The scientific method usually begins with someone observing a phenomenon and proposing an explanation for it. Next, the proposed explanation is tested through a series of experiments. If the experiments reveal that the explanation is accurate, and if others complete the experiments with the same result, then the explanation is considered to be valid. If the experiments do not support the proposed explanation, then the explanation must be revised or alternative explanations must be proposed and tested. This process continues as better, more accurate explanations are found.

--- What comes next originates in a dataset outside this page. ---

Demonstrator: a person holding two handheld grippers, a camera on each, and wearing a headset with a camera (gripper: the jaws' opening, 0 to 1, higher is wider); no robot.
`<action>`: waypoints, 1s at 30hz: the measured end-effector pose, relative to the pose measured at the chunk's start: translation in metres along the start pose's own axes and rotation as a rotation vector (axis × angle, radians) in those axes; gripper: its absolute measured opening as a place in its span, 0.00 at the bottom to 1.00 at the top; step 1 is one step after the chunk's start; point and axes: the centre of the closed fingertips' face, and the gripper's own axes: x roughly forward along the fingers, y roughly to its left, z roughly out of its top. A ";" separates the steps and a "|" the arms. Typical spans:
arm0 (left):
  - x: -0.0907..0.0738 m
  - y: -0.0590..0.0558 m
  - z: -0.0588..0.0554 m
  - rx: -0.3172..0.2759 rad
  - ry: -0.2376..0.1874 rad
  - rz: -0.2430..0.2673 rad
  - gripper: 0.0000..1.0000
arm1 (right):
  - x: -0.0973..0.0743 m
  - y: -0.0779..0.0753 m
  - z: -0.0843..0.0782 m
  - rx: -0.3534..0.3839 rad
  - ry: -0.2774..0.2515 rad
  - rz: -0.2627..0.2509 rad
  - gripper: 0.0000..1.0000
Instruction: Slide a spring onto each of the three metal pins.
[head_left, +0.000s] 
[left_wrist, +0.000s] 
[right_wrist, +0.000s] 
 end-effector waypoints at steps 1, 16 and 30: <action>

While the scientific method reveals much about the world around us, it doesn’t explain everything. There are many other methods through which we can gain an understanding of the world. For example, much of our knowledge about plants and animals does not come from the use of the scientific method, but rather comes from systematic, orderly observation, without the testing of any explicit hypotheses. Other disciplines also involve understandings of the world based on non-scientific processes. Knowledge about history, for example, comes from the systematic examination of past events as they relate to humans, while the “truths” in other fields, such as religion, ethics, and even politics, often are based on personal faith, traditions, and mythology.

Scientific thinking can be distinguished from these alternative ways of acquiring knowledge about the world in that it is empirical. Empirical knowledge is based on experience and observations that are rational, testable, and repeatable. The empirical nature of the scientific approach makes it self-correcting: in the process of analyzing a topic, event, or phenomenon with the scientific method, incorrect ideas are discarded in favor of more accurate explanations. In the next sections, we look at how to put the scientific method into practice.

TAKE-HOME MESSAGE 1.3

There are numerous ways of gaining an understanding of the world. Because it is empirical, rational, testable, repeatable, and self-correcting, the scientific method is a particularly effective approach.

How does science differ from other ways of acquiring knowledge about the world?